▸ **TASK INSTRUCTIONS**
Among the entries, which lines carry the string "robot"? Copy every one.

▸ **RECORD EXTRACTS**
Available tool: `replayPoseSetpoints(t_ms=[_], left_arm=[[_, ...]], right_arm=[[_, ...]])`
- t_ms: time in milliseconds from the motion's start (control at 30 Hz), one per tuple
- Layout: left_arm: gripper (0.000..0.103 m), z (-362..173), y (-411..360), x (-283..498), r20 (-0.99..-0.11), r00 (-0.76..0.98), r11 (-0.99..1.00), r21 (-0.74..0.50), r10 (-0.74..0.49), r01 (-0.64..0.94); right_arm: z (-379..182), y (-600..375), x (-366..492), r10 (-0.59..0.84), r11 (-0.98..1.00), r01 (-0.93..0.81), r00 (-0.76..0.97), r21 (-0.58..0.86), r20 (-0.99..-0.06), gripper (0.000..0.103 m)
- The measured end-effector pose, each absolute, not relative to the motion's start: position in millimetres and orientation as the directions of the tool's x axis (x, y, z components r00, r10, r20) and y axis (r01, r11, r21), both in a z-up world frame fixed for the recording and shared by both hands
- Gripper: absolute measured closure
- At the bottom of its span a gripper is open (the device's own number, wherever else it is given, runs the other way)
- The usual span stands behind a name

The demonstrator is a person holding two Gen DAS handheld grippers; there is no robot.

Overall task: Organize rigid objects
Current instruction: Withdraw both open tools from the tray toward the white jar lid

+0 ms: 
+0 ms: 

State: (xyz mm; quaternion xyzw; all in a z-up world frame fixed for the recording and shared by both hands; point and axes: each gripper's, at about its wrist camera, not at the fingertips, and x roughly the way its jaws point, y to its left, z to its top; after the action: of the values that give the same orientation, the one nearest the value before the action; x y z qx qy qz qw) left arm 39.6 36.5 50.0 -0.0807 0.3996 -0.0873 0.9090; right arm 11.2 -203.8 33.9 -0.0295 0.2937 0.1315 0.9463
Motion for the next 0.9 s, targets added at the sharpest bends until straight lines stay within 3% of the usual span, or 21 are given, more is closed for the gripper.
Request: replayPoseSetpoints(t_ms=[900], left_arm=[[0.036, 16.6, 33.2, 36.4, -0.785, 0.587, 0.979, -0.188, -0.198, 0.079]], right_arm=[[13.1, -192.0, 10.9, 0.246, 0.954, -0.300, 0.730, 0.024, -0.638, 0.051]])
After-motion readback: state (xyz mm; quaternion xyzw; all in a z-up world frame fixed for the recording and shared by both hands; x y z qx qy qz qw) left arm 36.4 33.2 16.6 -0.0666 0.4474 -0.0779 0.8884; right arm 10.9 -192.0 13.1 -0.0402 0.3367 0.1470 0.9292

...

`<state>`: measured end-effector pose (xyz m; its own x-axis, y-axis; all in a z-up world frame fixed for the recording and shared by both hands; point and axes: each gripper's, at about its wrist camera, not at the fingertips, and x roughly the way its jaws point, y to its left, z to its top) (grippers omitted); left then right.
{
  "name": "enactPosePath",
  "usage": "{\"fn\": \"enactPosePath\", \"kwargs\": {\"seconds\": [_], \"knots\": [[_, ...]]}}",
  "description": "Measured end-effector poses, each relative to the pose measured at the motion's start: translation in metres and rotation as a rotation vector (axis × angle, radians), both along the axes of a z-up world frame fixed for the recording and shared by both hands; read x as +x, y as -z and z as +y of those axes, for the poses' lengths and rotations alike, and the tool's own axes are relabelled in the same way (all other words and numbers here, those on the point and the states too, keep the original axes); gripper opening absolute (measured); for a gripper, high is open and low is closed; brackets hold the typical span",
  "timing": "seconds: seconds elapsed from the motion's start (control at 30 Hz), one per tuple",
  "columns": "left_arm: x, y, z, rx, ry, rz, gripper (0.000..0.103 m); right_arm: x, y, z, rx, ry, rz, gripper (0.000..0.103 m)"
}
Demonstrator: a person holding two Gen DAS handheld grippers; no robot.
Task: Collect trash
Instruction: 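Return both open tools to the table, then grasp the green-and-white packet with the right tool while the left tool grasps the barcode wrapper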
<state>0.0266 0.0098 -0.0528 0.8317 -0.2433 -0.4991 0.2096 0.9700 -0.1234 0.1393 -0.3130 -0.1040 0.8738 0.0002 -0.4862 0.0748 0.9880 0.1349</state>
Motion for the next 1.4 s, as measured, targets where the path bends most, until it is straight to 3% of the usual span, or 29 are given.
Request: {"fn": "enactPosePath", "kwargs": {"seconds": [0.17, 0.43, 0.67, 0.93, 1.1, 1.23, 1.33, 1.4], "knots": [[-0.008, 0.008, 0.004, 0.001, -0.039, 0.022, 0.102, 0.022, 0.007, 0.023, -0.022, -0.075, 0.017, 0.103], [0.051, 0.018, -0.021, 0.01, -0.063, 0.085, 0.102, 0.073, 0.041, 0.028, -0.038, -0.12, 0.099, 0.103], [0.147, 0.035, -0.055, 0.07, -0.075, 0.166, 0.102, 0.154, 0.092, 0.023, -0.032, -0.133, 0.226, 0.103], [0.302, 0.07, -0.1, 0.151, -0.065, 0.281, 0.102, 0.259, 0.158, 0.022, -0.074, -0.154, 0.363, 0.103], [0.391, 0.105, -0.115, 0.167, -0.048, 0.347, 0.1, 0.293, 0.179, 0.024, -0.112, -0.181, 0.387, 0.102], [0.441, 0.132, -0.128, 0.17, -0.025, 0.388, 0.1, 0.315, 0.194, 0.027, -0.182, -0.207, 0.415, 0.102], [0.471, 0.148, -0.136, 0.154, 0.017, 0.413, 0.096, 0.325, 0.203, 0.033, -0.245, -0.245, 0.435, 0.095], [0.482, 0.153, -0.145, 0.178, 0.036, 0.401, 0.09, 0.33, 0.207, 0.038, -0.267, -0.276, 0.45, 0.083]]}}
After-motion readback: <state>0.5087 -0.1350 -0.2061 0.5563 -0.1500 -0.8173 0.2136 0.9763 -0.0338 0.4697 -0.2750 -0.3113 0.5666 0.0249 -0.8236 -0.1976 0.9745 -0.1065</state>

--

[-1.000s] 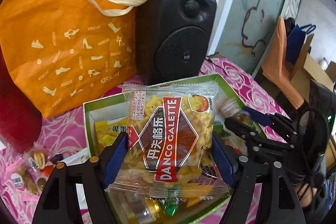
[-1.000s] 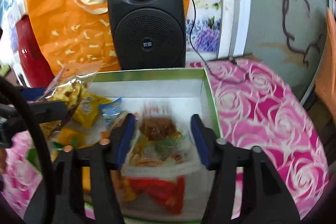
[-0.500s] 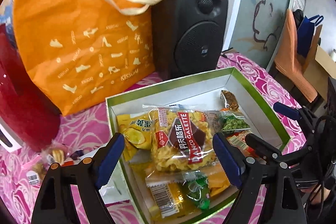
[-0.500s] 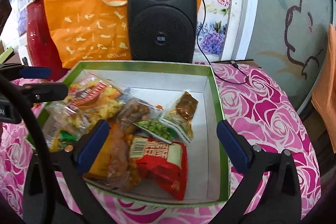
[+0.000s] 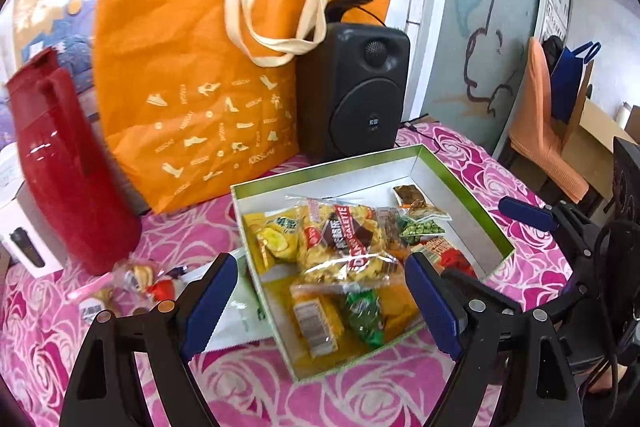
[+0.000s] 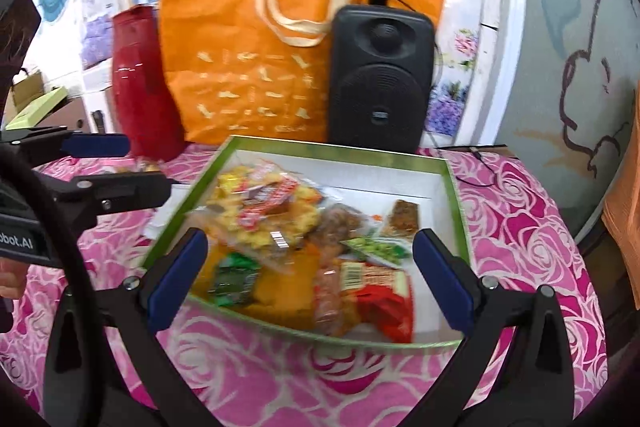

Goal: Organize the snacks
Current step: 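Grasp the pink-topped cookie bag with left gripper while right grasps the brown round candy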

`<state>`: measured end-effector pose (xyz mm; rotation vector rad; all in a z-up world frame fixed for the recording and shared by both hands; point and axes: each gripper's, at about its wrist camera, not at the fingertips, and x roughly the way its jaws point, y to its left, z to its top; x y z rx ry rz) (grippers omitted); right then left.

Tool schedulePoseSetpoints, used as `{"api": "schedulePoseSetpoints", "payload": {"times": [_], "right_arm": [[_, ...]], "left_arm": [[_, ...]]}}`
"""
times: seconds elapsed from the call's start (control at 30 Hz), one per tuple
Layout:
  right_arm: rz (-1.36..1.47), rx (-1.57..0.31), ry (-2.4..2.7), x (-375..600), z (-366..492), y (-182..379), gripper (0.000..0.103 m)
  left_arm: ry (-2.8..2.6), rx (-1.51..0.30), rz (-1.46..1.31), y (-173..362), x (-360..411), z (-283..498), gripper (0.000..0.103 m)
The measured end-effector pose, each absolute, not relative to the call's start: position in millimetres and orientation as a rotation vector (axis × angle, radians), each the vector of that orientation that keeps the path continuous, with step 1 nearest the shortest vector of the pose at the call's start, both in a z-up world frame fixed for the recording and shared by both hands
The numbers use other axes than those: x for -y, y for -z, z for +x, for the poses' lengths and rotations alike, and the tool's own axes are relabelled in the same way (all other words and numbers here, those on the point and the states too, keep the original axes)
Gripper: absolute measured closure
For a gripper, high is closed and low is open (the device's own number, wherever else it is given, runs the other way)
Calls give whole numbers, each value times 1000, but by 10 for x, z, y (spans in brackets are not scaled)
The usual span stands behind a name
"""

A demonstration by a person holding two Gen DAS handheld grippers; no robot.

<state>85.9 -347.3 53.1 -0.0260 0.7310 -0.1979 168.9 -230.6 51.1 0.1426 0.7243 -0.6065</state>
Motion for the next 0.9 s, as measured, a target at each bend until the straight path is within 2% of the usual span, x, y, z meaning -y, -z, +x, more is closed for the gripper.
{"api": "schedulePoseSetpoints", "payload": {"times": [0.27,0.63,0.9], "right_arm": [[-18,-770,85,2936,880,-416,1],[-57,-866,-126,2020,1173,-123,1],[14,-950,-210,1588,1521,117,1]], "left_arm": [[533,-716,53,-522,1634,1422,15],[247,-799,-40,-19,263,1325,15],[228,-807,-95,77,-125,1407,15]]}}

▸ **YOUR SOLUTION**
The demonstrator is a person holding two Gen DAS handheld grippers; there is no robot.
Demonstrator: a person holding two Gen DAS handheld grippers; no robot.
A demonstration by a person holding two Gen DAS handheld grippers; no robot.

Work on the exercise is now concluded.